After scrutinizing the public transactions with Greenfield, The Descendants Project alleges that three agreements were illegal – the Feb. 2023 agreement that retroactively forgave Greenfield’s failure to pay and extended the deadline to Dec. 2023; the Oct. 2023 amendment that extended the payment deadline to Dec. 2024; and the termination agreement in December that canceled the original $4 million payment entirely.
The arrangement could be considered fraud, according to the lawsuit, which notes that the Port, the Sheriff and Greenfield told the parish tax assessor and the public that the Port owned the land—but despite that, the land remained on Greenfield’s balance sheets and wasn’t claimed by the Port in its audited financial statements, as submitted to the Louisiana Legislative Auditor.
Along with the $538,020 termination fee paid to the Port, Greenfield paid an additional $87,730.19 to Sheriff Tregre, to be divided among all the ad valorem tax recipients—the list of local entities such as the library, the levee board and public schools. That’s a total of $625,750.19.

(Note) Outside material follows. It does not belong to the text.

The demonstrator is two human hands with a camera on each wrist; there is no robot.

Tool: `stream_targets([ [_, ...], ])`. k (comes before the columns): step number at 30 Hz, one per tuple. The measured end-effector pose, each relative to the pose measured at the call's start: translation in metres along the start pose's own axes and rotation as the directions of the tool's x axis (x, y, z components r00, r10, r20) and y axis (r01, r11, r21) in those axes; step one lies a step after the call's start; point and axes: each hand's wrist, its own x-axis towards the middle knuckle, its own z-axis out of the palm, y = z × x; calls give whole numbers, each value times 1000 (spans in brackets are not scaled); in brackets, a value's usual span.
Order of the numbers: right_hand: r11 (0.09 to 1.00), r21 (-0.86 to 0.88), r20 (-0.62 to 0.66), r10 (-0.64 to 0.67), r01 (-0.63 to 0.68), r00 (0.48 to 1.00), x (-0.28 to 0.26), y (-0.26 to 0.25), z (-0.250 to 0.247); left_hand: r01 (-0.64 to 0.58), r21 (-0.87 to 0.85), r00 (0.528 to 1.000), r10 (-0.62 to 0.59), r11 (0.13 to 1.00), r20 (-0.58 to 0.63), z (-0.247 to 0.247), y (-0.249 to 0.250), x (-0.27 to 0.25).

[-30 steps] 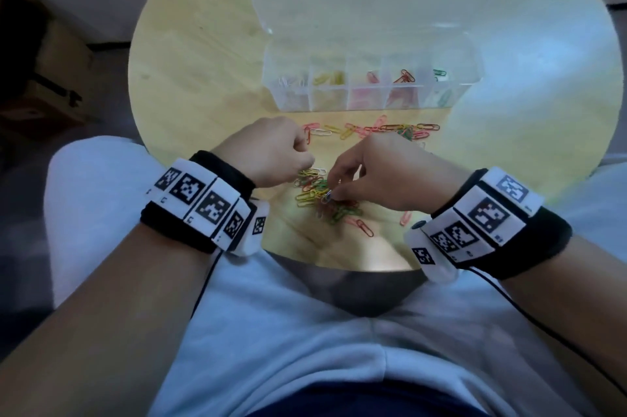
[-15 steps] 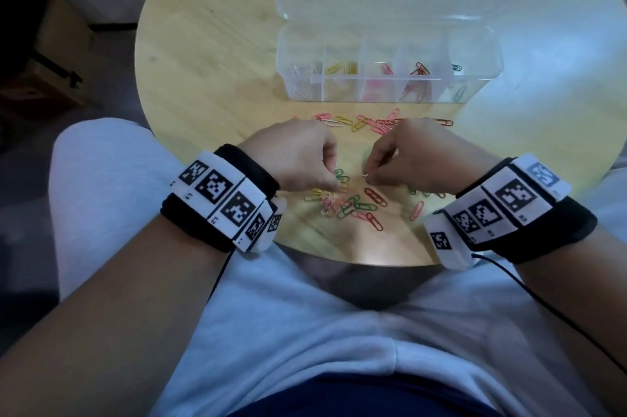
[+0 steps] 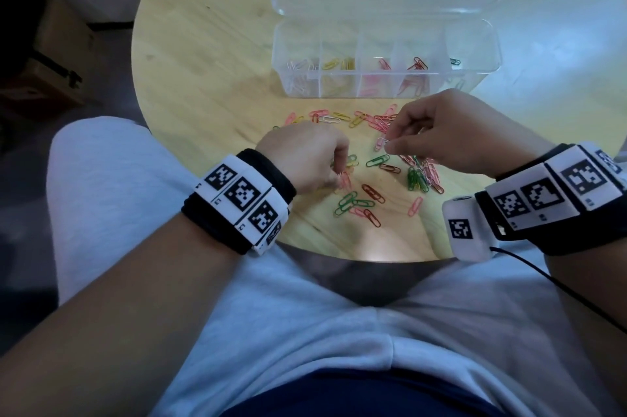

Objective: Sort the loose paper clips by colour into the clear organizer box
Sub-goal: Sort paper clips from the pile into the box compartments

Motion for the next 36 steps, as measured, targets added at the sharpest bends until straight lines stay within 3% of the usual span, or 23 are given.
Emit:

But if Greenfield had kept up with its PILOT payments, those entities would have split $900,000, $300,000 annually, through the end of 2024—on top of Greenfield’s initial $4 million payment slated for 2022.
“The Port of South Louisiana’s dealing with Greenfield is the most glaring example of the unfair advantages given to big business that we as residents would never receive,” Joy Banner said. “Agreeing to excuse $200 million in taxes with flimsy proof of jobs and economic development is bad enough, but to have our officials give unlawful extensions and then dismiss the majority of the money that Greenfield still owes is completely indefensible.”
The Descendants Project is asking the court to annul the three allegedly illegal agreements – dated Feb. 2023, Oct. 2023, and Dec. 2024 – and to bar defendants from making gratuitous donations or contracts that violate state law.
This story has been updated with a response from Greenfield Louisiana.